Wednesday, July 23, 2003

The Culture: Funding Volunteerism

AmeriCorps wants more money to, er, fund volunteerism:
Supporters of AmeriCorps yesterday pleaded with Congress to provide the beleaguered program with an extra $100 million this year after House appropriators rejected a proposal to do so Monday.

The talk among lawmakers on both sides of the aisle, however, was that AmeriCorps will end up getting some of the extra money.

"That's what I hear," said Sen. Tom Harkin, Iowa Democrat, who sits on the Senate Appropriations subcommittee that oversees AmeriCorps. "I hear the White House is going to weigh in and put back some of the money."
You may be wondering why the government needs money to fund volunteers. Under AmeriCorps, a creation of the Clinton administration, one doesn't volunteer for altruistic reasons so much as for money down-the-road. Specifically, an AmeriCorps "volunteer" receives a stipend at the end of their service to be used for education. In other words, AmeriCorps is a glorified scholarship program, and the participants are as much "volunteers" as college football players are amateur "student-athletes."

What gets me about AmeriCorps is not the fact the government is paying people to volunteer, but the fact that people would actually "volunteer" for AmeriCorps programs. It seems morally contradictory. On the one hand, you're preaching to others on the value of "giving back to the community" and so forth, while your real motive is getting the stipend at the end. After all, if you just wanted to volunteer for the sake of volunteering, there are plenty of opportunities to do so without going through a government intermediary.
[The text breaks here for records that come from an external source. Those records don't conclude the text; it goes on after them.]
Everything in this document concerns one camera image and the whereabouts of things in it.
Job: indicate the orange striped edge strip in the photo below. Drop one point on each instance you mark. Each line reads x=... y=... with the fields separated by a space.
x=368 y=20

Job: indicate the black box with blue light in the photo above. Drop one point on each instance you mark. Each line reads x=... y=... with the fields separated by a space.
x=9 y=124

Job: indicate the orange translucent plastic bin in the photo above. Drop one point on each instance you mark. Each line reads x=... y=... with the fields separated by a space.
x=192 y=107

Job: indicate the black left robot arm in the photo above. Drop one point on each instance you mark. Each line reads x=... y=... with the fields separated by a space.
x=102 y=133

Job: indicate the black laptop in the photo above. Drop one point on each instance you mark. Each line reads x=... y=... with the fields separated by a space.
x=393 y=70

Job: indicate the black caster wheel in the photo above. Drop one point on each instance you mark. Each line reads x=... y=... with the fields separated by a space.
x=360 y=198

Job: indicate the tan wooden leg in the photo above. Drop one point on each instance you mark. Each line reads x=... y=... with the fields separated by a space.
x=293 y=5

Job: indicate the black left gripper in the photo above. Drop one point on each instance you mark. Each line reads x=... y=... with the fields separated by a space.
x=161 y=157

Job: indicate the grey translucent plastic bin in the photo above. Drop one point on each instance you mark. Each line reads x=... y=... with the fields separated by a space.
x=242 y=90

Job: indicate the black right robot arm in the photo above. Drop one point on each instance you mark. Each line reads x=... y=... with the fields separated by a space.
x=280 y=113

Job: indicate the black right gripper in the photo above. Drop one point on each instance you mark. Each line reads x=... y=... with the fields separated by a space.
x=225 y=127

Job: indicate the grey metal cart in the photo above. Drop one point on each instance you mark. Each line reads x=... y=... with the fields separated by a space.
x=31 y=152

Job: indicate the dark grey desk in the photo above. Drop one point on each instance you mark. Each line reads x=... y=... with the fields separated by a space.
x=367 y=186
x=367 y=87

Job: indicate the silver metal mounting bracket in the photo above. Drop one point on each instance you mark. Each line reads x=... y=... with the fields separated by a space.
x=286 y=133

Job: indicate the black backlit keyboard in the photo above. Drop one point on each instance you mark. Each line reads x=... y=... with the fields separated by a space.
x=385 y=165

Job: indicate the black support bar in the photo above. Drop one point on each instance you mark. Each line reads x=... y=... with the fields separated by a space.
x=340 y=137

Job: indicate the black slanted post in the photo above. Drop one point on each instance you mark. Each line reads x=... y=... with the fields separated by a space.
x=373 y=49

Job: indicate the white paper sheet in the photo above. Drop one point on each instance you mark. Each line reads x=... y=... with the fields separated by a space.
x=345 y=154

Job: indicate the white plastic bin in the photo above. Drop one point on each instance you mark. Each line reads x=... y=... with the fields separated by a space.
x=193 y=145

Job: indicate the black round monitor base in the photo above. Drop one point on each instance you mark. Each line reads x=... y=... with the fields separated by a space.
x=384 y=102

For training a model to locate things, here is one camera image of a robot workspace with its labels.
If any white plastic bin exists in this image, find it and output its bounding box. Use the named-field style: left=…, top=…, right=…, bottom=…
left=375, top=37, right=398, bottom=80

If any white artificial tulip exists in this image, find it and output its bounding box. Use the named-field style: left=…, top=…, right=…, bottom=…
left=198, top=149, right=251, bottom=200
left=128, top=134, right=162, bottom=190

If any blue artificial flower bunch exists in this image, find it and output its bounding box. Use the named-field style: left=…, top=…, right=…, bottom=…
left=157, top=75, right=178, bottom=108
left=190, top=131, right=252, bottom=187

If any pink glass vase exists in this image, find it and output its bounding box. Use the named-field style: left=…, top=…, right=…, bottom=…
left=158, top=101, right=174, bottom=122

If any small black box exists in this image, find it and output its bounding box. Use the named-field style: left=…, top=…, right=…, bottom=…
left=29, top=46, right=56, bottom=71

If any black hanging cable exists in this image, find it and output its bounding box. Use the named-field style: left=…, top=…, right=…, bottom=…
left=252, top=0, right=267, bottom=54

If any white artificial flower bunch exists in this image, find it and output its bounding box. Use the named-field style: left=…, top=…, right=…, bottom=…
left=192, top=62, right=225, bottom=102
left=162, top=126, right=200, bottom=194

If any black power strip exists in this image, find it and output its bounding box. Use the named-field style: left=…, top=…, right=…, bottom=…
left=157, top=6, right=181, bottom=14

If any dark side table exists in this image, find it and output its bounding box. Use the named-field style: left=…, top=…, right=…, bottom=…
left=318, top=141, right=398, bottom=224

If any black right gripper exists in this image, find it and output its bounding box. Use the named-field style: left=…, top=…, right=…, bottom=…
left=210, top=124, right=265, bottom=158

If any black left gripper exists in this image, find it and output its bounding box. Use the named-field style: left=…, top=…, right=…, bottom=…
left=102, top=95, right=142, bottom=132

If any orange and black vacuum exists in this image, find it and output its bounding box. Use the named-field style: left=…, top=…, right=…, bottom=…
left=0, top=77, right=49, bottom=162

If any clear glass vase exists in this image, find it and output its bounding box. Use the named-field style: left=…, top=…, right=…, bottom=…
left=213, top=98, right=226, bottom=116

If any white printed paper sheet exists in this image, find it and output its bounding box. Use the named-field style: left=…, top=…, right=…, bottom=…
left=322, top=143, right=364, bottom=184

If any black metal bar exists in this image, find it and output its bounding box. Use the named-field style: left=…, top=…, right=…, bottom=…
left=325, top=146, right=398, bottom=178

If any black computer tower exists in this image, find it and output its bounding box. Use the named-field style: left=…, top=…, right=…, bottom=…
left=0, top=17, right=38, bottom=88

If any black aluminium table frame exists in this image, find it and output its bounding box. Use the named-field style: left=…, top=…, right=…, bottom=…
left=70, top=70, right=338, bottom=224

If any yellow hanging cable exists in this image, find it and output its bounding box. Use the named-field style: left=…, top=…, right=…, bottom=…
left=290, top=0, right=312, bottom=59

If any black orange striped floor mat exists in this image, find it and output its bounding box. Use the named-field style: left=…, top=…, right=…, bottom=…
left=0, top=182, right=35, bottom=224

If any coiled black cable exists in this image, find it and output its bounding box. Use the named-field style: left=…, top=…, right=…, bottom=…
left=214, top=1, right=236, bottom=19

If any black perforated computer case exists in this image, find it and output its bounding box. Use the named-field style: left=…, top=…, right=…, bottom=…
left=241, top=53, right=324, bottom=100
Then you have the spectacle of charity groups lining up to demand AmeriCorps "volunteers." This completely distorts the marketplace for charitable services. After all, CAC could definitely use some volunteers to assist in our work, but since we're not plugged in to AmeriCorps, we don't enjoy the benefit of obtaining government-recruited and paid "volunteers." We have to persuade people the old-fashioned way to join our cause. Doesn't seem quite fair to me.